Emotional exhaustion
Statistically significant differences in the prevalence of the EE sub-component (P < 0.0001) were identified between the 17 EMR countries reporting at least one prevalence measure of EE (Output EE in Appendix S9 of the Online Supplementary Document ). Pooled prevalence measures of EE ranged from 7.78% in Iraq to 64.97% in Morocco.
Data on EE stratified by gender was reported in seven countries: Bahrain, Egypt, Iran, Lebanon, Pakistan, Saudi Arabia, and Syria. The difference in pooled prevalence between males (46.66%) and females (48.26%) was not statistically significant. Gender subgroup analysis considering the variability between countries, when feasible, demonstrated that prevalence of EE among males and females respectively in Egypt (68.88% vs 65.88%), Iran (18.35% vs 3.7%), Pakistan (33.15% vs 39.12%), Saudi Arabia (39.79% vs 38.27%), and Lebanon (47.39% vs 61.18%) were not significantly different.
Like the overall burnout prevalence, no difference was detected between the generalist and specialist medical practitioners (41.79% and 49.78%). However, we found significant differences in the prevalence of EE between the professional subcategories (P < 0.001). The highest pooled prevalence was 61.57% among the general pediatricians. The lowest pooled prevalence (40.76%) was observed among the general practitioners.
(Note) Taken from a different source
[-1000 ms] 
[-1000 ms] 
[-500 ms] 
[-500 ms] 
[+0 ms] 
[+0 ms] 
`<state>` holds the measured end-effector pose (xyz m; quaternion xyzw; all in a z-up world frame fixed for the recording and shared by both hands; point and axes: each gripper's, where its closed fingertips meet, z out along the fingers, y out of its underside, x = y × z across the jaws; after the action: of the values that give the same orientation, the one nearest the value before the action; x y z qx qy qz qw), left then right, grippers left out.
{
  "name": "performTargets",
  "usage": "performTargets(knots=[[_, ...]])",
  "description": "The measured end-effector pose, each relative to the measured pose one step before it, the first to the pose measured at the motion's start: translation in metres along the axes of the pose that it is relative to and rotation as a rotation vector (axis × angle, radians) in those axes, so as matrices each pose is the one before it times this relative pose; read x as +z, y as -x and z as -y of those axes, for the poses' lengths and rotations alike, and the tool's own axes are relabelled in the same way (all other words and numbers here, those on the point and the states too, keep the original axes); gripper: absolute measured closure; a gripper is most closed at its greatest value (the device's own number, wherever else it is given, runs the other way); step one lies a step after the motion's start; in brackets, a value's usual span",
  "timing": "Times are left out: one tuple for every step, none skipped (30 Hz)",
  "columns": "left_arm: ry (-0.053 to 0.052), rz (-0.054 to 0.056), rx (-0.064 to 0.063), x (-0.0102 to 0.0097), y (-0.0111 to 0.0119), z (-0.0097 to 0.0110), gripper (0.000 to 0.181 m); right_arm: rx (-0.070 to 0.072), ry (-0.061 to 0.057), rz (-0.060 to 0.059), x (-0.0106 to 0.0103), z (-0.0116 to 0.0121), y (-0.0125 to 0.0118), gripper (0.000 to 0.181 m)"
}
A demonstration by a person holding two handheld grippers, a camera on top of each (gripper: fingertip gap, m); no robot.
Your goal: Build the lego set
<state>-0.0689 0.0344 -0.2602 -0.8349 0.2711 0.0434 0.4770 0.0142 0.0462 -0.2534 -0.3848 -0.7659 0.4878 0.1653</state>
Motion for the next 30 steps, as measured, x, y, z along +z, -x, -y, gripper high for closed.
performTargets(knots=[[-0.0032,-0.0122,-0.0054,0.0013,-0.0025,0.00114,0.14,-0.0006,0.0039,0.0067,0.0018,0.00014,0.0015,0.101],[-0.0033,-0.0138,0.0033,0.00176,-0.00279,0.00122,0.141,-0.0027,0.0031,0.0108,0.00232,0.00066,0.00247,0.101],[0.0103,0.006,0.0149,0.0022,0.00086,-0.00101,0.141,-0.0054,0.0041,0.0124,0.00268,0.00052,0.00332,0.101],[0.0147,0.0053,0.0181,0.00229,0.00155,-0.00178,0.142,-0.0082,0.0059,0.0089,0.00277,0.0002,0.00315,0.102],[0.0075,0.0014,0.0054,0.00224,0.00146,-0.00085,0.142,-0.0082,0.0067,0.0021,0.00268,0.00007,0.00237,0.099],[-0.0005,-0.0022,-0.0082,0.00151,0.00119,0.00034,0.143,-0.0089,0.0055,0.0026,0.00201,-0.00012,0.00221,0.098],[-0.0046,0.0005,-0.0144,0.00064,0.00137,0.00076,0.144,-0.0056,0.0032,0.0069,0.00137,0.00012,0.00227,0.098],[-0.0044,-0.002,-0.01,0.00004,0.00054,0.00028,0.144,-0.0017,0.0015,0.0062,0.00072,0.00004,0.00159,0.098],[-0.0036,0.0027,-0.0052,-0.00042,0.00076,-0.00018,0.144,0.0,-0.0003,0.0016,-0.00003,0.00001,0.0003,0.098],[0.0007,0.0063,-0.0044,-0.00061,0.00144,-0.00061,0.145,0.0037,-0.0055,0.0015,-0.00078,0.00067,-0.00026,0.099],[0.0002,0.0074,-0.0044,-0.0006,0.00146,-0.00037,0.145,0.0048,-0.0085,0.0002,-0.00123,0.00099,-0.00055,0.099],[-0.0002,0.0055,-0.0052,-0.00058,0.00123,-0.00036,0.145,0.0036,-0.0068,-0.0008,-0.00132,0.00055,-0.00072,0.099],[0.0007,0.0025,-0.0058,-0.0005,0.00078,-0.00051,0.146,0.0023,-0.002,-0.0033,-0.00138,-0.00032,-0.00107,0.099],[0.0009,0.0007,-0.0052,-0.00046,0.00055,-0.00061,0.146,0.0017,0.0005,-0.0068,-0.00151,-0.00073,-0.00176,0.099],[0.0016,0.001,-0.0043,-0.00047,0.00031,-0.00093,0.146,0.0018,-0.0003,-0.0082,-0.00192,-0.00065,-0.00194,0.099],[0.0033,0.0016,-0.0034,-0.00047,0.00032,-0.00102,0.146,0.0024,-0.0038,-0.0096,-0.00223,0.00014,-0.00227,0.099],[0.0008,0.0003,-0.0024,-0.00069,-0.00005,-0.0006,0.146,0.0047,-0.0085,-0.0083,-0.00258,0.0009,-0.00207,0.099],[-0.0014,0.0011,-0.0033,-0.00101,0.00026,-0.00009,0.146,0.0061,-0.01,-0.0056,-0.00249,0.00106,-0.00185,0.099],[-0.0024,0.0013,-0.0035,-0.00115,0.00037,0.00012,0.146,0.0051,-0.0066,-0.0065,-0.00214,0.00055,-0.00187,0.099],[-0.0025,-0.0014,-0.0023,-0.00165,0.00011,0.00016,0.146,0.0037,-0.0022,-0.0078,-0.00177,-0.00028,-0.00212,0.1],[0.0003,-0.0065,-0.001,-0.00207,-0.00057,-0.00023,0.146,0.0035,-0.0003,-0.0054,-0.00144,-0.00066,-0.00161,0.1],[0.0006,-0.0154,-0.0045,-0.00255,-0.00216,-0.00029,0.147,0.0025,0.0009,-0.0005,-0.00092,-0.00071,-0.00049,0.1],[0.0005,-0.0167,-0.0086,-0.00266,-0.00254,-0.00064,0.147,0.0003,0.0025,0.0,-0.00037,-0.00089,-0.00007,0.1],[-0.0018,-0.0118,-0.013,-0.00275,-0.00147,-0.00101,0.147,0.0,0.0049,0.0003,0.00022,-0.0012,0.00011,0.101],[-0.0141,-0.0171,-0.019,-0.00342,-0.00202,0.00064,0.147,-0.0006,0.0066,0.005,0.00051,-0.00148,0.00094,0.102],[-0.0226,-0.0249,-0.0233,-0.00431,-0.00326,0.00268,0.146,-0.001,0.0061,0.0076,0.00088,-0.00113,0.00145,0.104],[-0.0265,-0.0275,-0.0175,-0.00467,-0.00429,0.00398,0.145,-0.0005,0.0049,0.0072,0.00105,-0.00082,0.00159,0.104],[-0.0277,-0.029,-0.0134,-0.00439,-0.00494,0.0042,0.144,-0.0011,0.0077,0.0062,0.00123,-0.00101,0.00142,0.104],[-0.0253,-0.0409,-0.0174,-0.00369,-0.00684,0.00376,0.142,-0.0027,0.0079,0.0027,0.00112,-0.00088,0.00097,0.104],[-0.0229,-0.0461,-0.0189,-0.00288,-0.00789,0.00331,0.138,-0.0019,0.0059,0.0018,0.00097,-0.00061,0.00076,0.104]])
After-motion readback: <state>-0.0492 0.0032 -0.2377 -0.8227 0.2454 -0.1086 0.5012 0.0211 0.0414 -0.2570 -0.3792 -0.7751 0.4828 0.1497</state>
Notably, statistically significant differences were detected between the specialties (P < 0.0001). Pooled prevalence ranged between 39.46% in anesthesiologists and 59.26% in the emergency medicine physicians.
Depersonalization
Statistically significant differences in the prevalence of DP (P < 0.0001) were identified between the 17 EMR countries reporting at least one prevalence measure of DP (Output DP in Appendix S9 of the Online Supplementary Document ). Pooled prevalence of DP, which was computed with at least three prevalence measures, ranged from 20.81% in Iran to 57.82% in Egypt.
Data on DP by gender was reported in seven countries: Bahrain, Egypt, Iran, Lebanon, Pakistan, Saudi Arabia, and Syria. The difference in pooled prevalence between males (40.34%) and females (34.48%) was not statistically significant. Gender subgroup analysis considering variability between countries, when feasible, demonstrated that prevalence of DP was not statistically different between males and females respectively in Egypt (61.04% vs 58.63%), Iran (16.67% vs 13.18), Pakistan (40.07% vs 19.34%), and Saudi Arabia (26.52% vs 21.78%).
Like the overall burnout and the EE domains, no differences were detected between the general and specialized medical practitioners (41.78% and 42.82%). However, we identified significant differences in the prevalence of DP between the profession subcategories (P < 0.05). The highest pooled prevalence was at 44.15% for the general pediatricians. The lowest pooled prevalence (36.41%) was observed among the obstetricians and gynecologists. Notably, statistically significant differences were detected between the specialties (P < 0.0001). Pooled prevalence ranged between 32.26% in emergency medicine physicians and 50.96% in the anesthesiologists.
Personal accomplishment
Statistically significant differences in the prevalence of PA (P < 0.0001) were identified between the 17 EMR countries reporting at least one prevalence measure of PA (Output PA in Appendix S9 of the Online Supplementary Document ). Pooled prevalence of low PA, which was computed with at least three prevalence measures, ranged from 23.42% in Morocco to 46.14% in Egypt.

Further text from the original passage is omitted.